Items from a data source
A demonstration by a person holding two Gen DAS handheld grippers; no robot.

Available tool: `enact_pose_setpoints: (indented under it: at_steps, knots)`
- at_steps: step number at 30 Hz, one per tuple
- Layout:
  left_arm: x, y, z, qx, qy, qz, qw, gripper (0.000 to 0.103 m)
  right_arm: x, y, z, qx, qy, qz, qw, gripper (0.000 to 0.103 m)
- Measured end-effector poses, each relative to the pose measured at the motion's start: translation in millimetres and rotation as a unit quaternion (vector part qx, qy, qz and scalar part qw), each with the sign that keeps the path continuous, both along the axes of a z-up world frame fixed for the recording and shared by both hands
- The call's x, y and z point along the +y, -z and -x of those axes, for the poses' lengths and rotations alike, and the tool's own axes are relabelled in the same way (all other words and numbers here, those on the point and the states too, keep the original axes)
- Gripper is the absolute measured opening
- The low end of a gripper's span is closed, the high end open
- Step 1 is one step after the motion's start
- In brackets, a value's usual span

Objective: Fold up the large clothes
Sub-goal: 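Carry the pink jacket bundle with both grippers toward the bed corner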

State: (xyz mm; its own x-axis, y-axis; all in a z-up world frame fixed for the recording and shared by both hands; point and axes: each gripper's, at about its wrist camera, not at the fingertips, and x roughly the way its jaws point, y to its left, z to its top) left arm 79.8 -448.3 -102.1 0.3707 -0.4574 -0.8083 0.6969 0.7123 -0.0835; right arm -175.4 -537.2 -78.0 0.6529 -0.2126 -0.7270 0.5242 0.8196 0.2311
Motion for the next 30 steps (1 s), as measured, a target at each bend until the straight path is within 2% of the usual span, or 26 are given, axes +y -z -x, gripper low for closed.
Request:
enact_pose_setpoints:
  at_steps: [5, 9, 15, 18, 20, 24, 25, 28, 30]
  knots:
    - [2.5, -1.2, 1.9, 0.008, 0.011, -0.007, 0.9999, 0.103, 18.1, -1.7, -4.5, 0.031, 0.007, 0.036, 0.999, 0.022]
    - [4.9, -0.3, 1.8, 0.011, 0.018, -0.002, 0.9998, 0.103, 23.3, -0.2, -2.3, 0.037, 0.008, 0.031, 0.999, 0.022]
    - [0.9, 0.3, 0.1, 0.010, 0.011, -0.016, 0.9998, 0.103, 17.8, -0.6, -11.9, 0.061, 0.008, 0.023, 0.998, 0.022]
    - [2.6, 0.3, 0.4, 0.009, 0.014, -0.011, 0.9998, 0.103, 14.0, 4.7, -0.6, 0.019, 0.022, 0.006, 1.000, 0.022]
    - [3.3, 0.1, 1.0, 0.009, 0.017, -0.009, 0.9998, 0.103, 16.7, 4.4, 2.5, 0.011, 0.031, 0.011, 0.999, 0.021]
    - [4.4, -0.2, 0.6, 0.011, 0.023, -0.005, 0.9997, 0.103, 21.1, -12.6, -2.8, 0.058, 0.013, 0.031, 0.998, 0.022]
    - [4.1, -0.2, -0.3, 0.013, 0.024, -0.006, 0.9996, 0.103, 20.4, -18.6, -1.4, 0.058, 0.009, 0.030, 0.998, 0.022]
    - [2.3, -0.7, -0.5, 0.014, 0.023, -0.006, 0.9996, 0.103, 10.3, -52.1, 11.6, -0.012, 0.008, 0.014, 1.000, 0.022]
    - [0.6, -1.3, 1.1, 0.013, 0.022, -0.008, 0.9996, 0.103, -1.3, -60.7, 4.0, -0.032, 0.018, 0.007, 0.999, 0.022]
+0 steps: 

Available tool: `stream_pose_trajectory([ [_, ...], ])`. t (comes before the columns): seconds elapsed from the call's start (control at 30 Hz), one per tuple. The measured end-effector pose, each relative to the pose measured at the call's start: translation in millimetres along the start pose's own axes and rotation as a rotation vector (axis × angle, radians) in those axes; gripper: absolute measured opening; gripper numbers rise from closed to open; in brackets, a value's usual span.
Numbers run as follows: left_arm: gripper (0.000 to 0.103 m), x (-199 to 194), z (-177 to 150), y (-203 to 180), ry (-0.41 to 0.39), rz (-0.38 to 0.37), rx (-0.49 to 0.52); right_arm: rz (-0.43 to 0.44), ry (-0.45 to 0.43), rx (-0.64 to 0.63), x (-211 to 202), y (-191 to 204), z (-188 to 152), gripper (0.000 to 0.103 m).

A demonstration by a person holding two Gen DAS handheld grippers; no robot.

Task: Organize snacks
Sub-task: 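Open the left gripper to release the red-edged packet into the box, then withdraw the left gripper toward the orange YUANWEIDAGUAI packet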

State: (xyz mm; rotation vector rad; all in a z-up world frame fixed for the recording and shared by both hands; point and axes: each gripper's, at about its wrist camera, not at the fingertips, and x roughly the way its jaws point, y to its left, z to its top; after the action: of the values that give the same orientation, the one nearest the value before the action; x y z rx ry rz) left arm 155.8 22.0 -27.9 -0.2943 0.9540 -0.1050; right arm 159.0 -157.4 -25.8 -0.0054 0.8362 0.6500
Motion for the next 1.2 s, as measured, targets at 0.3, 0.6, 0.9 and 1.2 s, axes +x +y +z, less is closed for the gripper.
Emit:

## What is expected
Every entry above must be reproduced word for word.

## Finished exercise
A demonstration by a person holding two Gen DAS handheld grippers; no robot.

Available tool: `enact_pose_setpoints: (indented under it: at_steps, knots)`
- at_steps: step number at 30 Hz, one per tuple
- Layout:
  left_arm: x, y, z, qx, qy, qz, qw, gripper (0.000 to 0.103 m)
  right_arm: x, y, z, qx, qy, qz, qw, gripper (0.000 to 0.103 m)
- Measured end-effector poses, each relative to the pose measured at the motion's start: translation in millimetres and rotation as a unit quaternion (vector part qx, qy, qz and scalar part qw), each with the sign that keeps the path continuous, both along the axes of a z-up world frame fixed for the recording and shared by both hands
- The call's x, y and z point along the +y, -z and -x of those axes, for the poses' lengths and rotations alike, and the tool's own axes are relabelled in the same way (all other words and numbers here, those on the point and the states too, keep the original axes)
- Gripper is the absolute measured opening
- The low end of a gripper's span is closed, the high end open
- Step 1 is one step after the motion's start
- In brackets, a value's usual span

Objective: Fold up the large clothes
Sub-goal: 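Carry the pink jacket bundle with both grippers toward the bed corner
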
State: (xyz mm; its own x-axis, y-axis; all in a z-up world frame fixed for the recording and shared by both hands; point and axes: each gripper's, at about its wrist camera, not at the fingertips, and x roughly the way its jaws point, y to its left, z to its top) left arm 79.8 -448.3 -102.1 0.3707 -0.4574 -0.8083 0.6969 0.7123 -0.0835; right arm -175.4 -537.2 -78.0 0.6529 -0.2126 -0.7270 0.5242 0.8196 0.2311
Motion for the next 30 steps (1 s), as measured, a target at each bend until the straight path is within 2% of the usual span, or 26 are given, axes +y -z -x, gripper low for closed.
Request:
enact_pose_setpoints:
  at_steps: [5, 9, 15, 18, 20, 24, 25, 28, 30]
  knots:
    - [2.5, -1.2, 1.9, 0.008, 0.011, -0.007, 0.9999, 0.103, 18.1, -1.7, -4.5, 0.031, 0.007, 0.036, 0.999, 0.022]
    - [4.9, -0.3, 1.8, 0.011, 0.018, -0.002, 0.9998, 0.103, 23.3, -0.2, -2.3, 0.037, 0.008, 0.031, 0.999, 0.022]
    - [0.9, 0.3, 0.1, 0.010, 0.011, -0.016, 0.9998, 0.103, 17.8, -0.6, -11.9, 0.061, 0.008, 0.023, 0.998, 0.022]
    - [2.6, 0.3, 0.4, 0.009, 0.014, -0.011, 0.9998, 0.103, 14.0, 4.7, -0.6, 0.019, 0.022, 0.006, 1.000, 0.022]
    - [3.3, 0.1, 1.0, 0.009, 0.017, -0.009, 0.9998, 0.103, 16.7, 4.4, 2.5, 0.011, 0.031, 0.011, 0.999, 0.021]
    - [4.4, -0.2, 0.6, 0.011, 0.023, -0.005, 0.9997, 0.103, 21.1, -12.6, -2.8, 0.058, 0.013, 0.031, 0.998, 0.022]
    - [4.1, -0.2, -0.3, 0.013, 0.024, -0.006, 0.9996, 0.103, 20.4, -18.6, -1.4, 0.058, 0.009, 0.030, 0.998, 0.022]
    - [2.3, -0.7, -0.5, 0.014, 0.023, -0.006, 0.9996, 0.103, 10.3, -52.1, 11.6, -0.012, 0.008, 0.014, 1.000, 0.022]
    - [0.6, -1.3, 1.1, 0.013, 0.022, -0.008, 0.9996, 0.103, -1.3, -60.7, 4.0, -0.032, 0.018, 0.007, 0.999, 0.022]
+0 steps: 

Available tool: `stream_pose_trajectory([ [_, ...], ])`. t (comes before the columns): seconds elapsed from the call's start (control at 30 Hz), one per tuple. The measured end-effector pose, each relative to the pose measured at the call's start: translation in millimetres along the start pose's own axes and rotation as a rotation vector (axis × angle, radians) in those axes; gripper: absolute measured opening; gripper numbers rise from closed to open; in brackets, a value's usual span.
Numbers run as follows: left_arm: gripper (0.000 to 0.103 m), x (-199 to 194), z (-177 to 150), y (-203 to 180), ry (-0.41 to 0.39), rz (-0.38 to 0.37), rx (-0.49 to 0.52); right_arm: rz (-0.43 to 0.44), ry (-0.45 to 0.43), rx (-0.64 to 0.63), x (-211 to 202), y (-191 to 204), z (-188 to 152), gripper (0.000 to 0.103 m).

A demonstration by a person holding two Gen DAS handheld grippers; no robot.

Task: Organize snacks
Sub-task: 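Open the left gripper to release the red-edged packet into the box, then withdraw the left gripper toward the orange YUANWEIDAGUAI packet
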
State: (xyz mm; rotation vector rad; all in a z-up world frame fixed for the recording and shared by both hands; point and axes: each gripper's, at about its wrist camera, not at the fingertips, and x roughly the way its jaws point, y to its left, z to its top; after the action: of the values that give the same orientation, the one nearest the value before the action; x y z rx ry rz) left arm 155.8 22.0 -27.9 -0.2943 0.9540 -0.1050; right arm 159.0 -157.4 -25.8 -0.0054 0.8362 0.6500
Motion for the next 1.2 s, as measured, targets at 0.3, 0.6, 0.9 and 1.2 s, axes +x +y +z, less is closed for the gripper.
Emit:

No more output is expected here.